Provided data:
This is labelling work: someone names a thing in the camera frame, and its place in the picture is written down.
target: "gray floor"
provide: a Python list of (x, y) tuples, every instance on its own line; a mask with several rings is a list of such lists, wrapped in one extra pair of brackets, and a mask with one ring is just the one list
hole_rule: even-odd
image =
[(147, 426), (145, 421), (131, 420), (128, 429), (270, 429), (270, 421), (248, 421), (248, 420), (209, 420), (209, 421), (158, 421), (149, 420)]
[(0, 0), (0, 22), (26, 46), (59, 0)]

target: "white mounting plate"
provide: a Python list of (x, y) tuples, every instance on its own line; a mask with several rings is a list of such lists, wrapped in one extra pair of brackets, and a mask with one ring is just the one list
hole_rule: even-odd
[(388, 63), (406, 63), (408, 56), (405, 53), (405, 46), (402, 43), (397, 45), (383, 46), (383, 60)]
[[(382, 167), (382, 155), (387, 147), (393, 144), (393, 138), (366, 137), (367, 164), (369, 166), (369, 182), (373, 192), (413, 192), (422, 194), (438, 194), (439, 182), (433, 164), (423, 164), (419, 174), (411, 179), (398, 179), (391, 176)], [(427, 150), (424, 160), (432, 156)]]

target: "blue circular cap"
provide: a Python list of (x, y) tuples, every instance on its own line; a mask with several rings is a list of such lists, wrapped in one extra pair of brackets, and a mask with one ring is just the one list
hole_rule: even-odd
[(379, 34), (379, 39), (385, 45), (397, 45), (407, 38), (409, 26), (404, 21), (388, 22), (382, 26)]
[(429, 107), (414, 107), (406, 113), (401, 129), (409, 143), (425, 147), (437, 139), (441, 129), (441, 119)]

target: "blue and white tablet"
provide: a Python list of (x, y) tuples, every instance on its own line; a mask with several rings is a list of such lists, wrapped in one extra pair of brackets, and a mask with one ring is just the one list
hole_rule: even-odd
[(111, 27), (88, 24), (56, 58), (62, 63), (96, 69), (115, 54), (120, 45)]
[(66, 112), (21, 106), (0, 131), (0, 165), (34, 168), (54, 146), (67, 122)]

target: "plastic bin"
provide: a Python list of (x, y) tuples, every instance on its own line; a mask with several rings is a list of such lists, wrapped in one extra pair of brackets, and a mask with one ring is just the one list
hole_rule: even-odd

Exercise prompt: Make an exact transcription of all the records.

Output below:
This is labelling work: someone names a thing in the camera frame, and its place in the picture is written down.
target: "gray floor"
provide: a Python list of (x, y) tuples, every instance on its own line; a mask with several rings is a list of such lists, wrapped in one extra pair of brackets, and a mask with one ring is just the one list
hole_rule: even-odd
image =
[(147, 426), (145, 421), (131, 420), (128, 429), (270, 429), (270, 421), (248, 421), (248, 420), (209, 420), (209, 421), (158, 421), (149, 420)]
[(0, 0), (0, 22), (26, 46), (59, 0)]

target: "white mounting plate"
provide: a Python list of (x, y) tuples, every instance on its own line; a mask with several rings is a list of such lists, wrapped in one extra pair of brackets, and a mask with one ring is just the one list
hole_rule: even-odd
[(388, 63), (406, 63), (408, 56), (405, 53), (405, 46), (402, 43), (397, 45), (383, 46), (383, 60)]
[[(382, 167), (382, 155), (387, 147), (393, 144), (393, 138), (366, 137), (367, 164), (369, 166), (369, 182), (373, 192), (413, 192), (422, 194), (438, 194), (439, 182), (433, 164), (423, 164), (419, 174), (411, 179), (398, 179), (391, 176)], [(427, 150), (424, 160), (432, 156)]]

target: "blue circular cap"
provide: a Python list of (x, y) tuples, every instance on its own line; a mask with several rings is a list of such lists, wrapped in one extra pair of brackets, and a mask with one ring is just the one list
hole_rule: even-odd
[(379, 34), (379, 39), (385, 45), (397, 45), (407, 38), (409, 26), (404, 21), (388, 22), (382, 26)]
[(429, 107), (414, 107), (406, 113), (401, 129), (409, 143), (425, 147), (437, 139), (441, 129), (441, 119)]

target: "blue and white tablet"
provide: a Python list of (x, y) tuples, every instance on its own line; a mask with several rings is a list of such lists, wrapped in one extra pair of brackets, and a mask with one ring is just the one list
hole_rule: even-odd
[(111, 27), (88, 24), (56, 58), (62, 63), (96, 69), (115, 54), (120, 45)]
[(66, 112), (21, 106), (0, 131), (0, 165), (34, 168), (54, 146), (67, 122)]

target: "plastic bin"
provide: a Python list of (x, y) tuples, every instance on its own line; a mask with several rings is a list of such lists, wrapped in one extra pair of brackets, and a mask with one ring is just the one list
hole_rule: even-odd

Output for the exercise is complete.